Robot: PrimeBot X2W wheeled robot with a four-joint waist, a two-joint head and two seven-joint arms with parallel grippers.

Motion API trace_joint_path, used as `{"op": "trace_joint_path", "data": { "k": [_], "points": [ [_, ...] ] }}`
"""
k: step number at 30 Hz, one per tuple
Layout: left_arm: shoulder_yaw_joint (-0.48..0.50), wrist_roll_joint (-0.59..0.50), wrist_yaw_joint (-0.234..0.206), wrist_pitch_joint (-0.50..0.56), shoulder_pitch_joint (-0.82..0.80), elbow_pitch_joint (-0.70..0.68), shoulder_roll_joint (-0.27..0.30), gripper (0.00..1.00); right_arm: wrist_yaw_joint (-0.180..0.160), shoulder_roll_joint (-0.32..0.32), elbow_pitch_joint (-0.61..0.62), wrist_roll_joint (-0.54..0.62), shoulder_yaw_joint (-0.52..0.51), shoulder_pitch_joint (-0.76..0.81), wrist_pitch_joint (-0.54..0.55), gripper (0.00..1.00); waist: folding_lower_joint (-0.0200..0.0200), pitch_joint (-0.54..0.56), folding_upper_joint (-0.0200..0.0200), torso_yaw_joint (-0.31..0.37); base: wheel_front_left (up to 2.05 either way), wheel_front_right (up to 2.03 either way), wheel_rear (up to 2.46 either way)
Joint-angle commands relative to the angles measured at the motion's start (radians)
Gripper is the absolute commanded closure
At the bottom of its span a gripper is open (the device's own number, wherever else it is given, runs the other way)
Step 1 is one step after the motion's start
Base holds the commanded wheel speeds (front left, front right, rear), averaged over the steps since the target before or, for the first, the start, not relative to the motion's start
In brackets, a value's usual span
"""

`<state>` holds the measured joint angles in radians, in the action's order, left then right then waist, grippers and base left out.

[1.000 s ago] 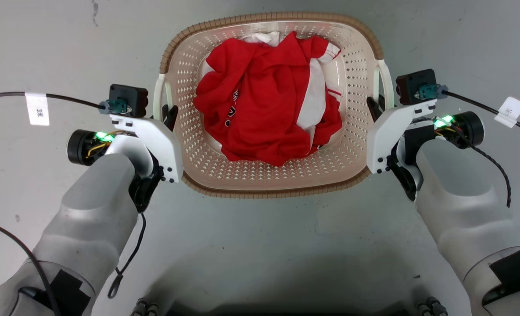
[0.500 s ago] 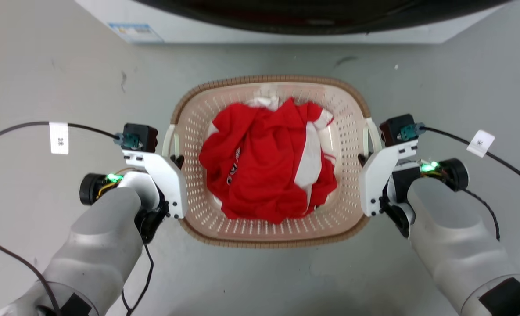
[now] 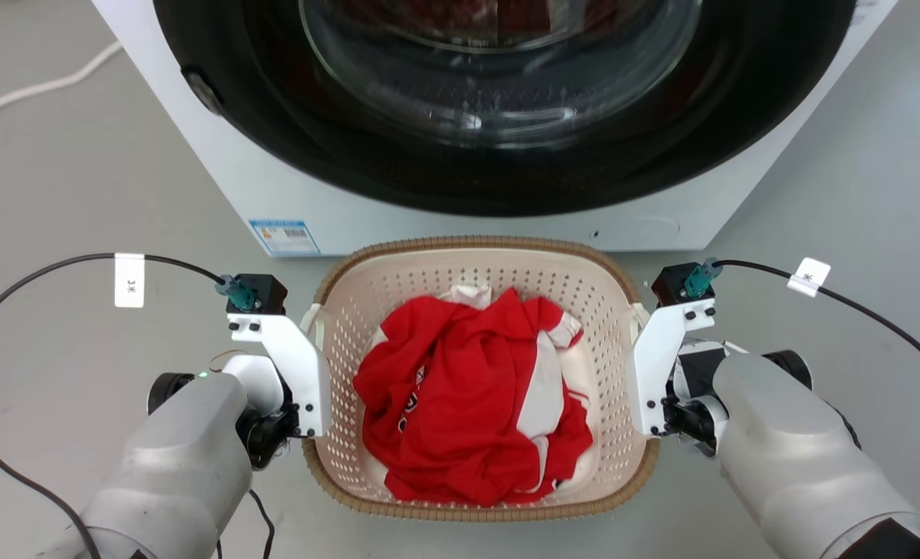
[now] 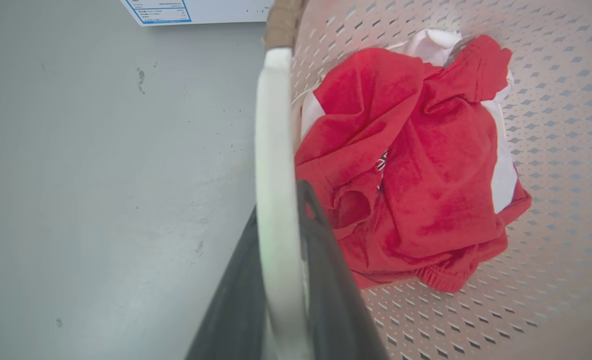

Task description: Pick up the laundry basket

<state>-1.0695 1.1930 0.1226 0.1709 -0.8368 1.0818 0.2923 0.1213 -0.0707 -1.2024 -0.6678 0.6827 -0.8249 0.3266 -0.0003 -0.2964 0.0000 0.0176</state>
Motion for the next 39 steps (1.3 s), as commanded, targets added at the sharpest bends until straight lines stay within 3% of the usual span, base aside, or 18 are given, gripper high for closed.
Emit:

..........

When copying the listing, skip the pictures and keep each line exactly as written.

WRITTEN SOLUTION »
Robot: PrimeBot X2W wheeled robot with a four-joint waist, a two-joint head and two seven-joint arms with parallel grippers.

Motion API trace_joint_path, used as `{"op": "trace_joint_path", "data": { "k": [_], "points": [ [_, ...] ] }}`
"""
k: step number at 30 Hz, one per tuple
Layout: left_arm: shoulder_yaw_joint (-0.48..0.50), wrist_roll_joint (-0.59..0.50), wrist_yaw_joint (-0.234..0.206), wrist_pitch_joint (-0.50..0.56), shoulder_pitch_joint (-0.82..0.80), elbow_pitch_joint (-0.70..0.68), shoulder_roll_joint (-0.27..0.30), gripper (0.00..1.00); right_arm: wrist_yaw_joint (-0.180..0.160), shoulder_roll_joint (-0.32..0.32), elbow_pitch_joint (-0.61..0.62), wrist_roll_joint (-0.54..0.62), shoulder_yaw_joint (-0.52..0.51), shoulder_pitch_joint (-0.76..0.81), wrist_pitch_joint (-0.54..0.55), gripper (0.00..1.00); waist: folding_lower_joint (-0.0200..0.0200), pitch_joint (-0.54..0.56), folding_upper_joint (-0.0200..0.0200), torso_yaw_joint (-0.31..0.37); base: wheel_front_left (up to 2.05 either way), wheel_front_right (up to 2.03 either way), wheel_rear (up to 2.46 either way)
Joint-angle commands relative to the angles measured at the motion's start (radians)
Gripper is the absolute commanded closure
At the bottom of its span a gripper is open (the device's own number, wherever else it is given, runs the other way)
Step 1 is one step after the motion's start
Base holds the commanded wheel speeds (front left, front right, rear), averaged over the steps since the target before or, for the first, the start, not relative to the motion's start
In brackets, a value's usual span
"""

`<state>` holds the measured joint angles in radians, in the action's order, left then right then waist, grippers and base left out.

[1.000 s ago] 
[0.500 s ago] 
[now] 
[now] 

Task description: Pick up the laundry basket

<state>-1.0695 1.1930 0.1226 0.1709 -0.8368 1.0818 0.2923 0.1213 -0.0707 -1.2024 -0.6678 0.6827 -0.8249 0.3266 -0.0003 -0.2964 0.0000 0.0176</state>
Motion for the next 39 steps (1.3 s), as commanded, targets added at the sharpest bends until straight lines stay within 3% of the usual span, base aside, or 18 are given, gripper high for closed.
Emit:

Nothing further is required for this answer.